Problem requirements:
Would you set down the data that follows, word for word, without any pictures?

Given material:

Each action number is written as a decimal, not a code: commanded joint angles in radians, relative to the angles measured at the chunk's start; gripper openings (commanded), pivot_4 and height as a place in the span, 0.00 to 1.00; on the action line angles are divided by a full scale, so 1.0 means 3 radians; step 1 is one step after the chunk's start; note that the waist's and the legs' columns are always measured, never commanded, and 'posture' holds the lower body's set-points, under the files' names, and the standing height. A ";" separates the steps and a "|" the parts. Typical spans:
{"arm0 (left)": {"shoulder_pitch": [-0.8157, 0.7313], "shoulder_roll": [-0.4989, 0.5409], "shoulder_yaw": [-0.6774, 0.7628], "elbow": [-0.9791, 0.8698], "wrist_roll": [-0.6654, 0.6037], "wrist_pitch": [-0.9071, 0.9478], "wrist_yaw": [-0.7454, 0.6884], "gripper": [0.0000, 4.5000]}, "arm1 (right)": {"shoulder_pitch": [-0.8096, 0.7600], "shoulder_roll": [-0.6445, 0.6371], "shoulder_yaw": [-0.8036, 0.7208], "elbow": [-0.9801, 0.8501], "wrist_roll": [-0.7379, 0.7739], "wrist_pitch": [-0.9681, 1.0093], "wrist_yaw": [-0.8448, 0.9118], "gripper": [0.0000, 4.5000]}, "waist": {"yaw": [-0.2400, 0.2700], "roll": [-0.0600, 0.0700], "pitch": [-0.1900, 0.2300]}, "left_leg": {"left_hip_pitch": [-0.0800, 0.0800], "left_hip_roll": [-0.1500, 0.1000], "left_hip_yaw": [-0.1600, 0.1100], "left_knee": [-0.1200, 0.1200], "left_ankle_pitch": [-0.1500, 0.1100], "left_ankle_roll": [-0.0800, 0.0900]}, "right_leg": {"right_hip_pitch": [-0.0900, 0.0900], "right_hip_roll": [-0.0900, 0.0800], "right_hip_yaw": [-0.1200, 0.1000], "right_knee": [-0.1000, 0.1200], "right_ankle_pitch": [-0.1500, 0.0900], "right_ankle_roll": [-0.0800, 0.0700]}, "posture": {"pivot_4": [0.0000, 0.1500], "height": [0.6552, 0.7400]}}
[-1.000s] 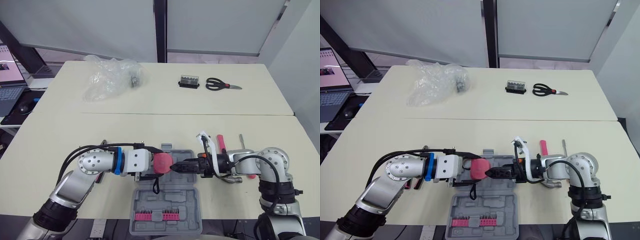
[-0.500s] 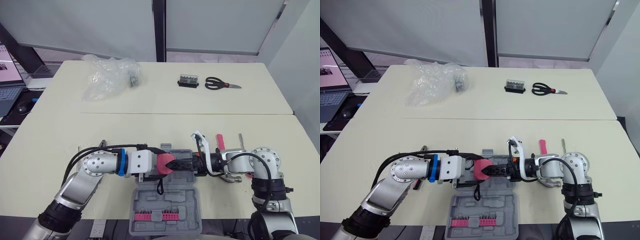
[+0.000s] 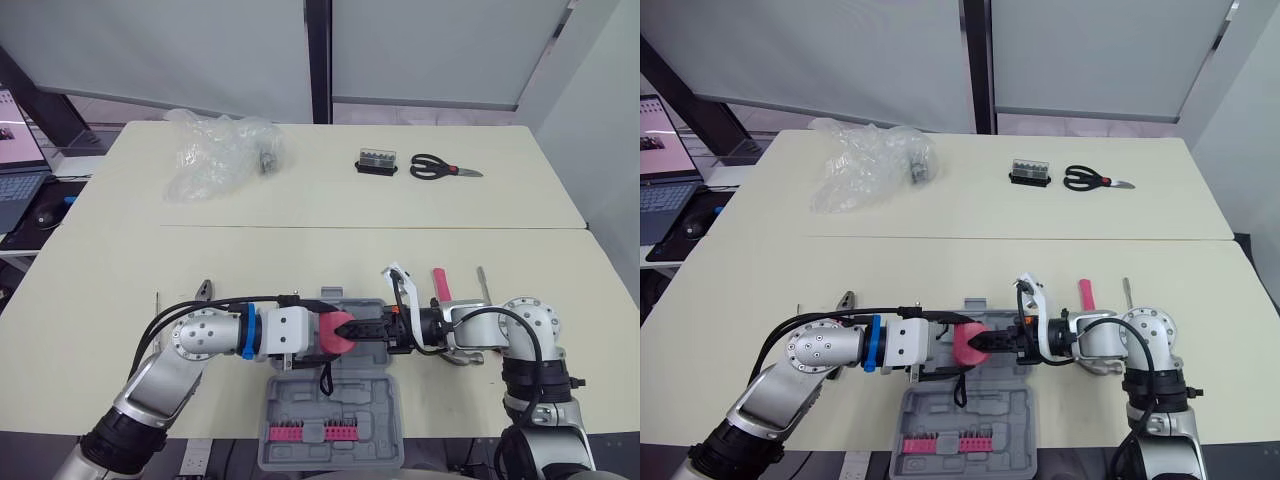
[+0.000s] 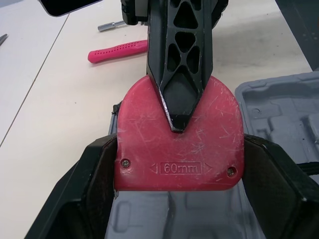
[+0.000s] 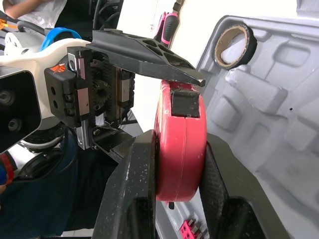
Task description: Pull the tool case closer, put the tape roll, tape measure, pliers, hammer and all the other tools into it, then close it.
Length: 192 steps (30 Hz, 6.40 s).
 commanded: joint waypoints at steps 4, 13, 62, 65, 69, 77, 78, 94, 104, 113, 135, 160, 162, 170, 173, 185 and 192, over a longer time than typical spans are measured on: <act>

Answer area:
Each action number is written as a decimal, not a code: commanded joint angles in radians, relative to the angles measured at the chunk's start; gripper openings (commanded), pivot_4 and height as a place in the span, 0.00 to 1.00; on the action line angles are divided by a full scale, so 1.0 means 3 radians; step 1 is one step after the chunk's start; note that the waist's and the legs' columns are always measured, never commanded, and 'posture' holds the lower body's set-points, under the files' names, and the standing height. A ";" separates the steps and a "|" the parts. Typical spans:
{"arm0 (left)": {"shoulder_pitch": [-0.8157, 0.7313], "shoulder_roll": [-0.4989, 0.5409], "shoulder_yaw": [-0.6774, 0.7628], "elbow": [-0.9791, 0.8698], "wrist_roll": [-0.6654, 0.6037], "wrist_pitch": [-0.9071, 0.9478], "wrist_yaw": [-0.7454, 0.6884], "gripper": [0.0000, 4.5000]}, "arm1 (right)": {"shoulder_pitch": [-0.8096, 0.7600], "shoulder_roll": [-0.6445, 0.6371], "shoulder_yaw": [-0.8036, 0.7208], "elbow": [-0.9801, 0.8501], "wrist_roll": [-0.7379, 0.7739], "wrist_pitch": [-0.9681, 1.0093], "wrist_yaw": [-0.8448, 0.9118], "gripper": [0.0000, 4.5000]}, "waist": {"yaw": [-0.2400, 0.2700], "roll": [-0.0600, 0.0700], "pitch": [-0.1900, 0.2300]}, "left_leg": {"left_hip_pitch": [-0.0800, 0.0800], "left_hip_roll": [-0.1500, 0.1000], "left_hip_yaw": [-0.1600, 0.1100], "left_knee": [-0.1200, 0.1200], "left_ankle_pitch": [-0.1500, 0.1100], "left_ankle_roll": [-0.0800, 0.0900]}, "right_leg": {"right_hip_pitch": [-0.0900, 0.0900], "right_hip_roll": [-0.0900, 0.0800], "right_hip_yaw": [-0.1200, 0.1000], "right_knee": [-0.1000, 0.1200], "right_ankle_pitch": [-0.1500, 0.0900], "right_ankle_roll": [-0.0800, 0.0700]}, "posture": {"pivot_4": [0.0000, 0.1500], "height": [0.6552, 0.7400]}}
[-1.000s] 
[-0.500s] 
[+0.000s] 
[+0.000s] 
[+0.000s] 
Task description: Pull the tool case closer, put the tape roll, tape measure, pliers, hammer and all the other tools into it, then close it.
Length: 192 steps (30 Hz, 6.40 s).
 commanded: joint waypoints at steps 4, 13, 62, 65, 69, 77, 78, 94, 104, 113, 135, 160, 162, 170, 173, 185 and 192, over a longer time than typical spans are measured on: <act>

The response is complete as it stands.